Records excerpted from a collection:

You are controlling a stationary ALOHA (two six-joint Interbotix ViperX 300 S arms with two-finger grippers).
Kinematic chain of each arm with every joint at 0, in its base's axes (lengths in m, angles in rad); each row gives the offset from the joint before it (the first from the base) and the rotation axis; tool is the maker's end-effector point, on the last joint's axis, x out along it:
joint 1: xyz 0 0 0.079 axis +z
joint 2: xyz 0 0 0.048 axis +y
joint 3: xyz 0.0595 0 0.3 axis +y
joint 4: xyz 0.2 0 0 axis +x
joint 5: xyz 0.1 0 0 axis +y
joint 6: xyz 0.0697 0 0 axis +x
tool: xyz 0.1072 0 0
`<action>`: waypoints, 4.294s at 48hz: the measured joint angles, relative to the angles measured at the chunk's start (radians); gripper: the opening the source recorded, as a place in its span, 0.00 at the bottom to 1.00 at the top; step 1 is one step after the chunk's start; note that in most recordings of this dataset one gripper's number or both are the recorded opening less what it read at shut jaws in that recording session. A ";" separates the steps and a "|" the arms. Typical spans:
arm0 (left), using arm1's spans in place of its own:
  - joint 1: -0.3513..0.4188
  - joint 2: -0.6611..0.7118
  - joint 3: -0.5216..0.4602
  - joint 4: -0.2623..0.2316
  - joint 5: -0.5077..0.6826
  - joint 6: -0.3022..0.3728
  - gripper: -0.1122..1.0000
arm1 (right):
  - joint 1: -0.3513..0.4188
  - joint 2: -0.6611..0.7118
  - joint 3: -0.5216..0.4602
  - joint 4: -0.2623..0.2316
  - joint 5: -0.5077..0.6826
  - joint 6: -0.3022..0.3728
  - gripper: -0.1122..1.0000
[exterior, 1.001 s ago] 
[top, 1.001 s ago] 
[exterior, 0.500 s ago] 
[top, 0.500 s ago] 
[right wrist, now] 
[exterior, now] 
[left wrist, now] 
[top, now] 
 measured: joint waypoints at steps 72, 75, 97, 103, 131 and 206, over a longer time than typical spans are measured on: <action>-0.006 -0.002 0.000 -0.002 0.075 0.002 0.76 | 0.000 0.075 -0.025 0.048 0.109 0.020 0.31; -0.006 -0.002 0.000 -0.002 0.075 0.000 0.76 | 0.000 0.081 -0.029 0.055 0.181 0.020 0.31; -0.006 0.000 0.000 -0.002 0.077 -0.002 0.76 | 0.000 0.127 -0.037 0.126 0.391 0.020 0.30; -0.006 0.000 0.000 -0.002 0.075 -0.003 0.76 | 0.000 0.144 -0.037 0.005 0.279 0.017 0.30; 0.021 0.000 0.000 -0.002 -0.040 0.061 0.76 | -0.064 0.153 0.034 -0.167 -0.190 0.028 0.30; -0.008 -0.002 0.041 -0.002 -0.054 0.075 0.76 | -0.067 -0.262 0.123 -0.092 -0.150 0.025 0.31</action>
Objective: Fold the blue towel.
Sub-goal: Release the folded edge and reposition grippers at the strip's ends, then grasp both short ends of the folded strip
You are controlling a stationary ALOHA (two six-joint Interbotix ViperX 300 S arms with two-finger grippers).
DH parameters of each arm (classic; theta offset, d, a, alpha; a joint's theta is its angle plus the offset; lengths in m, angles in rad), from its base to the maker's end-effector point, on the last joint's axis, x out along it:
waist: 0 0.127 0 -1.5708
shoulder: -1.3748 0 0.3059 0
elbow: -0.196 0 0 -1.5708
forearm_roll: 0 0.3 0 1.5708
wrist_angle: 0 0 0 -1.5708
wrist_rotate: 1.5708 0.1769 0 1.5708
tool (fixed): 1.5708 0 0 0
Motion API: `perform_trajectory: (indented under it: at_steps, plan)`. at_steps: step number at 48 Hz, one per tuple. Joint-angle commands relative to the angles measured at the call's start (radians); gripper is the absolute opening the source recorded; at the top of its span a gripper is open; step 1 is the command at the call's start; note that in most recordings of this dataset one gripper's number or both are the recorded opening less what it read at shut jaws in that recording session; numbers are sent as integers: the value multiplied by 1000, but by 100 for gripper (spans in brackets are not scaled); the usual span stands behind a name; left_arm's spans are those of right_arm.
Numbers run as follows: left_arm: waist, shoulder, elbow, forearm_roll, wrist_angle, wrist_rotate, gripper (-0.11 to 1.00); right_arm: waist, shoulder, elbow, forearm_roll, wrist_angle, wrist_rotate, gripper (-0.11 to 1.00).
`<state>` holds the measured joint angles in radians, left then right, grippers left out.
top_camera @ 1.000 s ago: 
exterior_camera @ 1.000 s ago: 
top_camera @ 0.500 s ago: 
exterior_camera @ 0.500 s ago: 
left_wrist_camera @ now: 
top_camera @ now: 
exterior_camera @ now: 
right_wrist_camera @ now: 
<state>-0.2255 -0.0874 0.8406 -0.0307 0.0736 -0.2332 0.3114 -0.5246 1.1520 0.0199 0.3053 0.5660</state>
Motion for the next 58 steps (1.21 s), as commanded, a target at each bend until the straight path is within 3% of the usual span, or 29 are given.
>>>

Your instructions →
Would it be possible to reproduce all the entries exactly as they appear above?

Task solution →
You are controlling a stationary ALOHA (two six-joint Interbotix ViperX 300 S arms with two-finger grippers).
Kinematic chain of each arm with every joint at 0, in its base's axes (lengths in m, angles in rad); each row gives the offset from the joint before it (the first from the base) and the rotation axis; tool is the maker's end-effector point, on the last joint's axis, x out along it:
joint 1: xyz 0 0 0.079 axis +z
joint 2: xyz 0 0 0.048 axis +y
joint 3: xyz 0.0595 0 0.3 axis +y
joint 4: xyz 0.2 0 0 axis +x
joint 5: xyz 0.1 0 0 axis +y
joint 6: xyz 0.0697 0 0 axis +x
tool: xyz 0.1072 0 0
`<action>`: waypoints, 4.294s at 48hz: the measured joint angles, relative to the angles measured at the chunk's start (radians); gripper: the opening the source recorded, as a place in its span, 0.00 at the bottom to 1.00 at the top; step 1 is one step after the chunk's start; note that in most recordings of this dataset one gripper's number or both are the recorded opening less what it read at shut jaws in that recording session. A ";" separates the steps and a "|" the arms. Typical spans:
arm0 (left), using arm1's spans in place of its own:
  - joint 1: -0.3513..0.4188
  - joint 2: -0.6611..0.7118
  - joint 3: -0.5216..0.4602
  - joint 4: -0.2623..0.2316
  - joint 5: -0.5077..0.6826
  - joint 6: -0.3022..0.3728
  - gripper: -0.1122..1.0000
arm1 (right):
  - joint 1: -0.3513..0.4188
  - joint 2: -0.6611..0.7118
  - joint 3: -0.5216..0.4602
  - joint 4: -0.2623..0.2316
  - joint 5: -0.5077..0.6826
  - joint 6: -0.3022..0.3728
  - gripper: -0.1122..1.0000
[exterior, 1.001 s ago] 
[top, 1.001 s ago] 
[exterior, 0.500 s ago] 
[top, 0.500 s ago] 
[right wrist, now] 
[exterior, now] 
[left wrist, now] 
[top, now] 
 measured: joint waypoints at steps 72, 75, 97, 103, 131 and 206, over a longer time than typical spans are measured on: <action>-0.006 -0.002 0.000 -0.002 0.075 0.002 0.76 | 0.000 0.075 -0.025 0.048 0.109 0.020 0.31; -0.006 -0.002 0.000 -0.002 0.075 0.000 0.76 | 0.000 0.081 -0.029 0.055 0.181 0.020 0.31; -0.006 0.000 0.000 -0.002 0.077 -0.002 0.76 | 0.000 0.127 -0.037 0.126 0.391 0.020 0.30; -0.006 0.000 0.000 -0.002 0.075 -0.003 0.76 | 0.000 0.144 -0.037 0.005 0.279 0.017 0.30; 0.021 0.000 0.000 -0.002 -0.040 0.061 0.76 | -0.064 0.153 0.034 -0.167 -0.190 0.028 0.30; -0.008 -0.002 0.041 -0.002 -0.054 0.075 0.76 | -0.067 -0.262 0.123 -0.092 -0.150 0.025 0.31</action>
Objective: Fold the blue towel.
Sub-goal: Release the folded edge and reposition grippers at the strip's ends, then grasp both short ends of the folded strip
You are controlling a stationary ALOHA (two six-joint Interbotix ViperX 300 S arms with two-finger grippers).
DH parameters of each arm (classic; theta offset, d, a, alpha; a joint's theta is its angle plus the offset; lengths in m, angles in rad), from its base to the maker's end-effector point, on the last joint's axis, x out along it:
waist: 0 0.127 0 -1.5708
shoulder: -1.3748 0 0.3059 0
elbow: -0.196 0 0 -1.5708
forearm_roll: 0 0.3 0 1.5708
wrist_angle: 0 0 0 -1.5708
wrist_rotate: 1.5708 0.1769 0 1.5708
tool (fixed): 1.5708 0 0 0
Motion API: `perform_trajectory: (indented under it: at_steps, plan)`. at_steps: step number at 48 Hz, one per tuple. Joint-angle commands relative to the angles measured at the call's start (radians); gripper is the absolute opening the source recorded; at the top of its span a gripper is open; step 1 is the command at the call's start; note that in most recordings of this dataset one gripper's number or both are the recorded opening less what it read at shut jaws in that recording session; numbers are sent as integers: the value multiplied by 1000, but by 100 for gripper (spans in brackets are not scaled); the usual span stands behind a name; left_arm's spans are those of right_arm.
Numbers run as follows: left_arm: waist, shoulder, elbow, forearm_roll, wrist_angle, wrist_rotate, gripper (-0.11 to 1.00); right_arm: waist, shoulder, elbow, forearm_roll, wrist_angle, wrist_rotate, gripper (-0.11 to 1.00).
`<state>` holds the measured joint angles in radians, left then right, grippers left out.
top_camera @ 1.000 s ago: 
exterior_camera @ 1.000 s ago: 
top_camera @ 0.500 s ago: 
exterior_camera @ 0.500 s ago: 
left_wrist_camera @ now: 
top_camera @ now: 
exterior_camera @ now: 
right_wrist_camera @ now: 
<state>-0.2255 -0.0874 0.8406 -0.0307 0.0736 -0.2332 0.3114 -0.5246 1.1520 0.0199 0.3053 0.5660</state>
Motion for the next 58 steps (1.21 s), as commanded, a target at each bend until the straight path is within 3% of the usual span, or 29 are given.
>>>

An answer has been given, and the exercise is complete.